A plataforma de divulgação científica Agência Bori, que foi inaugurada este ano, já nasceu com cromossomos femininos. O nome da agência, funfada por duas cientistas mulheres – a biomédica Ana Paula Morales e a jornalista e doutora em política científica e tecnológica Sabine Righetthi –, é uma homenagem a uma cientista mulher.
"Desde o início, a gente queria o nome de uma cientista mulher. Temos muitas homenagens a cientistas homens, como as plataforma Lattes [homenagem a César Lattes] e Carlos Chagas, do CNPq, mas quase não nos lembramos das mulheres", comenta Righetthi. "A ideia era que achássemos uma cientista mulher com papel importante na ciência, na institucionalização da ciência – e, se possível, com um nome sonoro e curto para facilitar a memorização. Quando chegamos em Carolina Bori não tivemos dúvida. Ela preenchia todos os requisitos."
Carolina Martuscelli Bori (1924-2004) foi uma psicóloga brasileira, primeira mulher a presidir a Sociedade Brasileira para o Progresso da Ciência (SBPC). De acordo com avaliação da Agência Bori, "ela é considerada uma cientista-chave para a consolidação da ciência brasileira, especialmente nas décadas de 1960 a 1980".

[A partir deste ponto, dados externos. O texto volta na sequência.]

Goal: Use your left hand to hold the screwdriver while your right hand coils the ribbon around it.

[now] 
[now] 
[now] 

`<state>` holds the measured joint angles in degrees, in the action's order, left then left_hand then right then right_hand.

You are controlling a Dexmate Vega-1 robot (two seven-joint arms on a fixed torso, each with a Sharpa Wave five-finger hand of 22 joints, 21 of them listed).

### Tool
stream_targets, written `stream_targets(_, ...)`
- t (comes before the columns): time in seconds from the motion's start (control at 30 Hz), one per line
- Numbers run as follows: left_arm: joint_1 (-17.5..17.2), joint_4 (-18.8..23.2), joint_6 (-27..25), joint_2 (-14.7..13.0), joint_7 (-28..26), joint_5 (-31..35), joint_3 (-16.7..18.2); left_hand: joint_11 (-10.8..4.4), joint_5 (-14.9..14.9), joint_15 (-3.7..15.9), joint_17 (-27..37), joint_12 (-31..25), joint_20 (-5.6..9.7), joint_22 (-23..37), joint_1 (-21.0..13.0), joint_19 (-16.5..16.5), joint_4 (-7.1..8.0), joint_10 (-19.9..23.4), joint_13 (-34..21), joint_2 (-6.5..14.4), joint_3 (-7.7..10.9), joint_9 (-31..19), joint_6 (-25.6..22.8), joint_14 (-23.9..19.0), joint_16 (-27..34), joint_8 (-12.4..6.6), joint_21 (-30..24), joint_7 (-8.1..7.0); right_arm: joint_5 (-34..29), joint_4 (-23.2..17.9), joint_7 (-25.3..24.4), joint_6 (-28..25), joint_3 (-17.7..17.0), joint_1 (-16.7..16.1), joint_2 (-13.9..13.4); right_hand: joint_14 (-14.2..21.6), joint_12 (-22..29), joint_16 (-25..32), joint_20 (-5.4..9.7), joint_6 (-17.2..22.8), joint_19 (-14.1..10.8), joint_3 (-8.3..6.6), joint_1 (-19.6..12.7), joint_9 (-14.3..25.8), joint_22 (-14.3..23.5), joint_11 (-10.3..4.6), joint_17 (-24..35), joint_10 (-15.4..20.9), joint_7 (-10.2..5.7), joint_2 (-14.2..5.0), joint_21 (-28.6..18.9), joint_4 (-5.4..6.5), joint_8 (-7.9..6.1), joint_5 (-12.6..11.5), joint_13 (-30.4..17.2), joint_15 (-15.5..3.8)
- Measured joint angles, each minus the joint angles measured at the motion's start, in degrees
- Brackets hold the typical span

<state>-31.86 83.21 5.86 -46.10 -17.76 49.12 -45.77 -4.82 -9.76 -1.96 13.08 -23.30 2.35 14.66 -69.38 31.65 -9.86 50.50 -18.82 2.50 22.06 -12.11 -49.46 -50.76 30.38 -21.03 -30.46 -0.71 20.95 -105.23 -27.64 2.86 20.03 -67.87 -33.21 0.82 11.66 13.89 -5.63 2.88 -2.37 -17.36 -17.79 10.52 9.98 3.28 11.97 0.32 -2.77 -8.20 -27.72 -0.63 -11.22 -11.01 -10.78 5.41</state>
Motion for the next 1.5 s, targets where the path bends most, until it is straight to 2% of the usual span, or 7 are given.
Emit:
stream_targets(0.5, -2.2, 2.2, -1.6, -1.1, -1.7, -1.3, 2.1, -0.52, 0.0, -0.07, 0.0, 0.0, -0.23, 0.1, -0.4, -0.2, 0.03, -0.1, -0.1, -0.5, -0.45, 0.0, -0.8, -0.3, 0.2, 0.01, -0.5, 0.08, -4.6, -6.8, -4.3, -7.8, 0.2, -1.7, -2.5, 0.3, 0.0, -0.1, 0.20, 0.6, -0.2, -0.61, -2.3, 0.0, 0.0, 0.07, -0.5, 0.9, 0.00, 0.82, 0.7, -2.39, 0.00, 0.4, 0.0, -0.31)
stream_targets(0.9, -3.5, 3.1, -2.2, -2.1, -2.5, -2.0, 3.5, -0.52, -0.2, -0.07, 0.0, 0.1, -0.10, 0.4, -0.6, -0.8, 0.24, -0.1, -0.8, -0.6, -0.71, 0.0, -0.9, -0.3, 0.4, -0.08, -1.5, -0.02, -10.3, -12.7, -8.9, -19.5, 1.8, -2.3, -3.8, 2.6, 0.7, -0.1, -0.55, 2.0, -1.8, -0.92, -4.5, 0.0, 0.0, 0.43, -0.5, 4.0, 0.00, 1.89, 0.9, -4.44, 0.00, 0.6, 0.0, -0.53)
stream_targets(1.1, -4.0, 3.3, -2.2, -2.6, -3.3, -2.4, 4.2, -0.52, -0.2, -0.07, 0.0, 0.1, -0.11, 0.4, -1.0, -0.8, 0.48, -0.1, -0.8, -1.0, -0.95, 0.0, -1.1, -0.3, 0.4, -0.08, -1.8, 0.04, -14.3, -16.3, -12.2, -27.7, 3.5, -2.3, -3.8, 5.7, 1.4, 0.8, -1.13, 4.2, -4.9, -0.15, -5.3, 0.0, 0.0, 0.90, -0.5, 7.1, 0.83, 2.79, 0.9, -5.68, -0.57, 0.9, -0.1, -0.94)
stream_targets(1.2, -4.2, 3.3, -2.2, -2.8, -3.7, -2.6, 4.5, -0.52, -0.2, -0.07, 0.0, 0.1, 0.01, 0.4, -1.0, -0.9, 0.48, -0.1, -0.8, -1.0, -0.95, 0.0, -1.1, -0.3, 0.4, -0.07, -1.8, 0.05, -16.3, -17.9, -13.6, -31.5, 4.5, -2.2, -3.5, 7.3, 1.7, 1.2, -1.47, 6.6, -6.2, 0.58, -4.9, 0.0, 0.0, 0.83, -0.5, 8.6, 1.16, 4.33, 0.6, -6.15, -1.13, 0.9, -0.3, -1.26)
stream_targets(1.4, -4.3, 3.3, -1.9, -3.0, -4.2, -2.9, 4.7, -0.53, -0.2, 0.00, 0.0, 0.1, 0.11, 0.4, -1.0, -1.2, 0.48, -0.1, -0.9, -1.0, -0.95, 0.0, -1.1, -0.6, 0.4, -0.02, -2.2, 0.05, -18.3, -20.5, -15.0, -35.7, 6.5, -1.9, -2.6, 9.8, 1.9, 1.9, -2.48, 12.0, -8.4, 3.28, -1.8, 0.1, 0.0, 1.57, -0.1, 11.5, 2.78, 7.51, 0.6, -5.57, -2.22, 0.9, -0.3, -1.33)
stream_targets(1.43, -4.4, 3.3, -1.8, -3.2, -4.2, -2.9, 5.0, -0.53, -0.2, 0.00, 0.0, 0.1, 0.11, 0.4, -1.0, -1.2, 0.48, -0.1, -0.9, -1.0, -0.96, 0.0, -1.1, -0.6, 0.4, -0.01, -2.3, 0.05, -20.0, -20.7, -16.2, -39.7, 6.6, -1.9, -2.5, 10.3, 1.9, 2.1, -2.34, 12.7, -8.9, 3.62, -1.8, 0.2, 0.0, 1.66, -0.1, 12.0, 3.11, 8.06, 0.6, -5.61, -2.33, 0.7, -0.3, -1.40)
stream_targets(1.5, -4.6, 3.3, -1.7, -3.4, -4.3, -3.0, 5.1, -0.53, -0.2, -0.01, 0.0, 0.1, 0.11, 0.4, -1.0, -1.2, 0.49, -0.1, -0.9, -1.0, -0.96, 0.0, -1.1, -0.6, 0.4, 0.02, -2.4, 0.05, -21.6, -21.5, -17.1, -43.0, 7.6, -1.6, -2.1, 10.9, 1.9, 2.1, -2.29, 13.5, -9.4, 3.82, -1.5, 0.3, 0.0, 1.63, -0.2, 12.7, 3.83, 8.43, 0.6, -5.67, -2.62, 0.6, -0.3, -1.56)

Além de iniciativas assim, a mídia também pode ajudar a dar visibilidade para mulheres que atuam na ciência. Foi o que aconteceu com a bióloga molecular Mayana Zatz, sobretudo no auge das descobertas do Projeto Genoma Humano. E tem sido assim nos últimos dias, com a médica imunologista Ester Cerdeira Sabino, pesquisadora da Faculdade de Medicina da Universidade de São Paulo (USP) comandando os esforços de sequenciamento genético do novo coronavírus no Brasil.
"Apesar de todas as dificuldades, conseguimos fazer ciência de ponta. Precisamos agora sensibilizar o governo sobre a importância de se investir em ciência e tecnologia. E dar incentivo para a iniciativa privada investir também", diz Zatz.